Wherever the line with "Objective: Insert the" sits in the listing below, transcribe from it up to and including the line with "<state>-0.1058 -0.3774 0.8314", exactly, and leave the remaining lines out.

§ Given data
● ● ● ● ● ● ●

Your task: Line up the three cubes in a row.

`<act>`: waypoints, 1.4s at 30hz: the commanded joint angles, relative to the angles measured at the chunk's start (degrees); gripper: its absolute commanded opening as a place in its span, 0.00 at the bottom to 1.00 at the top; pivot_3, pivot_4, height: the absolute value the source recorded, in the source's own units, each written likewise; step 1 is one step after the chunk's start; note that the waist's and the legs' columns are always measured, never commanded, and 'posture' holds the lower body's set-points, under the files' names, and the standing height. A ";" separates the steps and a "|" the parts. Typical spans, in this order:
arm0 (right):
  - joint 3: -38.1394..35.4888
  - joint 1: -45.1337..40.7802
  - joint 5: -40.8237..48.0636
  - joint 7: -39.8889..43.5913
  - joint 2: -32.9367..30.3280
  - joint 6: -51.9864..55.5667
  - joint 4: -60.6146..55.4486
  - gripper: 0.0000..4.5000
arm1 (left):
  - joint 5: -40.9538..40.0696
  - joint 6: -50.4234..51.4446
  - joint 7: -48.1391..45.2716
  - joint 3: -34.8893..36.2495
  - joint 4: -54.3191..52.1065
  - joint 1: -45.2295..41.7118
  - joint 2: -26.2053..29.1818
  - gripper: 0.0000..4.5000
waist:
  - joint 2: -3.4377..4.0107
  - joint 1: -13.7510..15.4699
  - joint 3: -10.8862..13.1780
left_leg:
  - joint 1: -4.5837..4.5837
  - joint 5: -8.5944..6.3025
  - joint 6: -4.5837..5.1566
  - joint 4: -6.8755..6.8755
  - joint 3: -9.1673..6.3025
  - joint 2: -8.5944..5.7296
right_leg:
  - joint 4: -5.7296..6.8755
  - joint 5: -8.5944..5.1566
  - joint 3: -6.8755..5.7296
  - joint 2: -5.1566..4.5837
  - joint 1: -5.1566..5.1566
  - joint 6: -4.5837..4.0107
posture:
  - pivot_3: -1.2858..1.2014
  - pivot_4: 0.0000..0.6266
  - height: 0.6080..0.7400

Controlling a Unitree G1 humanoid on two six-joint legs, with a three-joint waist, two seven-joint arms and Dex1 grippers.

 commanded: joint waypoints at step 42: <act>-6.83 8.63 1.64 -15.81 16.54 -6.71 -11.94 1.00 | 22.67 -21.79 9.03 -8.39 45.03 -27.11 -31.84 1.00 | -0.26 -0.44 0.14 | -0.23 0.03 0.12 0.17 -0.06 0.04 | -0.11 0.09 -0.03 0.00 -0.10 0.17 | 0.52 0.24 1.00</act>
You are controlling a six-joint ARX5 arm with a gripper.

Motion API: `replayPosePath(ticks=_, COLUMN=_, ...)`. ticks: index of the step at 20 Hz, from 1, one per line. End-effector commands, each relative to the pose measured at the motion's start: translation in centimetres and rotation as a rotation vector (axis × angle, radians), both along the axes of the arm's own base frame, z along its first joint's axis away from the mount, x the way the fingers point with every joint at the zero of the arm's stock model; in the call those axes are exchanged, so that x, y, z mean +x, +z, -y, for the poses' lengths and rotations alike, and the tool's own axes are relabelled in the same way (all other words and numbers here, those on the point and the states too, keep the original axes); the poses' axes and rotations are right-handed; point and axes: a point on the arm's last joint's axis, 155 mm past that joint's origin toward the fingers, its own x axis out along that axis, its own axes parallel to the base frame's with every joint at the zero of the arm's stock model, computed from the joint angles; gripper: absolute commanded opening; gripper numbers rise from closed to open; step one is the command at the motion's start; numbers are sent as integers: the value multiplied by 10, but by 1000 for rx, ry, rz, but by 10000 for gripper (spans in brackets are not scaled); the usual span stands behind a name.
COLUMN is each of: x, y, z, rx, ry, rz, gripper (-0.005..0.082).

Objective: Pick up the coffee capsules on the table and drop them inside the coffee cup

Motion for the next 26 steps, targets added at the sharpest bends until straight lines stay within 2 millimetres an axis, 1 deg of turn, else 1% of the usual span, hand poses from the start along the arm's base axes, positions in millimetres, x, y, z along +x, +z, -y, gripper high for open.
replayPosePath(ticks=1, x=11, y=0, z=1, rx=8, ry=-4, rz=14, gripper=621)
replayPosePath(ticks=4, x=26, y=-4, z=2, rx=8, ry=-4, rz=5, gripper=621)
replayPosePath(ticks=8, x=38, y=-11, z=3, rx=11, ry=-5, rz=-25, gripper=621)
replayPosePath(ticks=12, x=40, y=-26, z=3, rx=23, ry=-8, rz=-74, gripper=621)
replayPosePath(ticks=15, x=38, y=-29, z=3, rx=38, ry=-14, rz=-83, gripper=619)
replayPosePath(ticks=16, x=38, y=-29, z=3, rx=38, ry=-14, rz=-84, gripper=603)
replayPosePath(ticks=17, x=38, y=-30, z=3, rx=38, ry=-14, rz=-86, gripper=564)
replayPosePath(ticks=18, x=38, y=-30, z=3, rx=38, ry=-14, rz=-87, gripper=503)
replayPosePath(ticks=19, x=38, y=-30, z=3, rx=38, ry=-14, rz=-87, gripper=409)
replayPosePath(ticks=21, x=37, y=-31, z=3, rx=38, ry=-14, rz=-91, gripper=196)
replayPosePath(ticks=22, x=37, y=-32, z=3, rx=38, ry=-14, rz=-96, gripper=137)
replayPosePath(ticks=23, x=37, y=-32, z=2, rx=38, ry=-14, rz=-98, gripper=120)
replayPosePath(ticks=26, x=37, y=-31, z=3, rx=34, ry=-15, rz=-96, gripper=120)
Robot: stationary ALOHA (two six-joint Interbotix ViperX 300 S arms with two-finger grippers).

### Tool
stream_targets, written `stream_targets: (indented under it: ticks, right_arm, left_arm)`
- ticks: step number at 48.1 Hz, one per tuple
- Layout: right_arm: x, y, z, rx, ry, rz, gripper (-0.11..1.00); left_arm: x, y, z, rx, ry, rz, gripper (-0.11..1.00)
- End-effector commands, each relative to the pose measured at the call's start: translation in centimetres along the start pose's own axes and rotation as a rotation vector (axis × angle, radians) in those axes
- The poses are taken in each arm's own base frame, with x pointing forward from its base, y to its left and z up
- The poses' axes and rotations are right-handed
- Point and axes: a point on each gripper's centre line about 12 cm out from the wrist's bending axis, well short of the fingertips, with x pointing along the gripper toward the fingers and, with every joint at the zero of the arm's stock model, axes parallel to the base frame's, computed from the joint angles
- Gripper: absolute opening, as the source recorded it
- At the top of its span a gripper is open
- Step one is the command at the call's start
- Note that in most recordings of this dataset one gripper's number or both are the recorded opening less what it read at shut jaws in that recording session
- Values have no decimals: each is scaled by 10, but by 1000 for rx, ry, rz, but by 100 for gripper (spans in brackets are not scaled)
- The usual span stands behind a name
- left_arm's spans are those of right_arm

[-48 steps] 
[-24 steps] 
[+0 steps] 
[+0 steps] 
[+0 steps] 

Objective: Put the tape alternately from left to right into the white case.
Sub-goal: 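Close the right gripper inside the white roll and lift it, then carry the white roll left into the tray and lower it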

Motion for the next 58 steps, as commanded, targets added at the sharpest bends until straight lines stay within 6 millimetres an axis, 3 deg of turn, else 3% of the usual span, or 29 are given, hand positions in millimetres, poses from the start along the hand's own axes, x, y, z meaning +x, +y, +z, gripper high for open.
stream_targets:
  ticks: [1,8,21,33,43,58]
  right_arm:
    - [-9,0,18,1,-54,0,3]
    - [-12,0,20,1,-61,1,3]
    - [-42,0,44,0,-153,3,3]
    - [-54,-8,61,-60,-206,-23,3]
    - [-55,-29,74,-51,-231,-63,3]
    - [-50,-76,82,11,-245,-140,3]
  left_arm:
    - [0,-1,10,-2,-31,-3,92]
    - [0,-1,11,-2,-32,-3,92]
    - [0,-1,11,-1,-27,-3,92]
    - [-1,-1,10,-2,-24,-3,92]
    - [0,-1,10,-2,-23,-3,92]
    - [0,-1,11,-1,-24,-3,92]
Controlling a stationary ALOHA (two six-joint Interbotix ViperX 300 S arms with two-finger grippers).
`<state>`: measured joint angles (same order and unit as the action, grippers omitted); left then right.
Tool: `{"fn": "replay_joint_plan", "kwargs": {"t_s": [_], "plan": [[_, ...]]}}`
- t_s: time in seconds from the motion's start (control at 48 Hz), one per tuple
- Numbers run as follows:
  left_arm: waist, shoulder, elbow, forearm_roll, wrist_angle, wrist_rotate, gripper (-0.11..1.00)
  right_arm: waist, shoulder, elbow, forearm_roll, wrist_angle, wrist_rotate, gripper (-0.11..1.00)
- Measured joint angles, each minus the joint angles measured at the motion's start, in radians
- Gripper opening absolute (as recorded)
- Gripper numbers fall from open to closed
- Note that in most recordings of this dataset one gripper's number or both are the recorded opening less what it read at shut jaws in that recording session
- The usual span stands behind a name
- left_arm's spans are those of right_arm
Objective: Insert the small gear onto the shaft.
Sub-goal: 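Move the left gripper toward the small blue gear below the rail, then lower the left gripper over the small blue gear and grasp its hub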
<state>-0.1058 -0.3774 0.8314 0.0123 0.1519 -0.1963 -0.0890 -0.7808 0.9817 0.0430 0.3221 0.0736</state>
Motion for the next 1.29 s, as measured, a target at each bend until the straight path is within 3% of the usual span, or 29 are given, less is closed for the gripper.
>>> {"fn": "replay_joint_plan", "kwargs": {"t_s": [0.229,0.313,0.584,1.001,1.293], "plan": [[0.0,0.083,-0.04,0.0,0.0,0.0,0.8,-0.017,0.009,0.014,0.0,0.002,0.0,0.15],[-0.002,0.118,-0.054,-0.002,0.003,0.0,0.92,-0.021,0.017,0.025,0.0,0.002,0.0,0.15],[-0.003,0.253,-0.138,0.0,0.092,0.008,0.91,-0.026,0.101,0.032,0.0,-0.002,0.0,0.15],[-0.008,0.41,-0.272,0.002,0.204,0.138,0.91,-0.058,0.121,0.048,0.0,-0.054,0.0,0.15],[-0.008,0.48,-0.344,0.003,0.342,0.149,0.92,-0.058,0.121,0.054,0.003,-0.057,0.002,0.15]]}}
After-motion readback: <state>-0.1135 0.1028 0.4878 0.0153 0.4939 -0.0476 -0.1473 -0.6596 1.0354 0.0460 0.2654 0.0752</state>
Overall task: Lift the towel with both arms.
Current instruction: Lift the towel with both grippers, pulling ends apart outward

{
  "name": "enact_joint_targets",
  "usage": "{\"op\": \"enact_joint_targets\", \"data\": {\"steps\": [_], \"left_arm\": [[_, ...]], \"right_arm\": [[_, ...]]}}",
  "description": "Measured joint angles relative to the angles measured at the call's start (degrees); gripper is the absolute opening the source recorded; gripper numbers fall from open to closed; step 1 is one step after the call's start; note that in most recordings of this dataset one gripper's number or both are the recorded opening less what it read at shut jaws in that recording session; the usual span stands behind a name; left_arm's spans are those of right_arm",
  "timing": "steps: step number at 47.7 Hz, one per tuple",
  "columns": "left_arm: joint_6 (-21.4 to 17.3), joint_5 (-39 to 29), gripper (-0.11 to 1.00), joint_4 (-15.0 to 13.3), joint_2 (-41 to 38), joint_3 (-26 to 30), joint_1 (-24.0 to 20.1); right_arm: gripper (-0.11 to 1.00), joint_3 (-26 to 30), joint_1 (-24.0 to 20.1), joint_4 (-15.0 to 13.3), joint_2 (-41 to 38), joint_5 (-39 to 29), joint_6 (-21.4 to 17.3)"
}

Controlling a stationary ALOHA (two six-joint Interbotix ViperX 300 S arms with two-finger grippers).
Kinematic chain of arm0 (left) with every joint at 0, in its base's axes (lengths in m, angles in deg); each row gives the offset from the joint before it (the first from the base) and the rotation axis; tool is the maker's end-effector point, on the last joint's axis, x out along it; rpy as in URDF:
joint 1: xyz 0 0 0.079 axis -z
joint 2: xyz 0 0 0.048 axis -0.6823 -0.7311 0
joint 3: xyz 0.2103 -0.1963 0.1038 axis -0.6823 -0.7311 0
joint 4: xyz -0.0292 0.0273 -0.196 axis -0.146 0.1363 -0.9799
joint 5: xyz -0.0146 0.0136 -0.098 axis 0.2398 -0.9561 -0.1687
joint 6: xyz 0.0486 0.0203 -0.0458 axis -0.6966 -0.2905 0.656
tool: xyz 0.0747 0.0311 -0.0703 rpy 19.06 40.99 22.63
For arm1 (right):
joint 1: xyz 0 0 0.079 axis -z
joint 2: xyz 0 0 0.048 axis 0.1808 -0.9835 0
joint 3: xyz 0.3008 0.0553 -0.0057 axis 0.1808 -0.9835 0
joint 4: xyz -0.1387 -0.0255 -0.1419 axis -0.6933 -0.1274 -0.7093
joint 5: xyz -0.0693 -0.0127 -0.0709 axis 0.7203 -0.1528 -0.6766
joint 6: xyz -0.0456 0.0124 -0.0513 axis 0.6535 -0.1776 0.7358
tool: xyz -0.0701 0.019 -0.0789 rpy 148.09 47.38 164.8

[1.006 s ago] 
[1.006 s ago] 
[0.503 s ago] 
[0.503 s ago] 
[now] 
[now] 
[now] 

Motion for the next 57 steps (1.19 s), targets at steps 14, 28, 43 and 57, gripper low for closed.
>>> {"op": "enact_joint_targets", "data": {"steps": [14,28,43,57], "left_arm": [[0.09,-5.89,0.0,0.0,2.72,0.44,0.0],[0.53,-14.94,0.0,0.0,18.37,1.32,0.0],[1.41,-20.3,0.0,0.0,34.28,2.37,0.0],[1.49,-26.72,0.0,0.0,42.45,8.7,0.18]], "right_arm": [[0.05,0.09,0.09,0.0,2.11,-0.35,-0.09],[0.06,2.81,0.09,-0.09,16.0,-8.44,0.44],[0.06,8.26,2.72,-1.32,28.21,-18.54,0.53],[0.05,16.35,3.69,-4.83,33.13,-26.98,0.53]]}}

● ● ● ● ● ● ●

§ Solution to this task
Objective: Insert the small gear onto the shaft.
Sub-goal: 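Move the left gripper toward the small blue gear below the rail, then lower the left gripper over the small blue gear and grasp its hub
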<state>-0.1058 -0.3774 0.8314 0.0123 0.1519 -0.1963 -0.0890 -0.7808 0.9817 0.0430 0.3221 0.0736</state>

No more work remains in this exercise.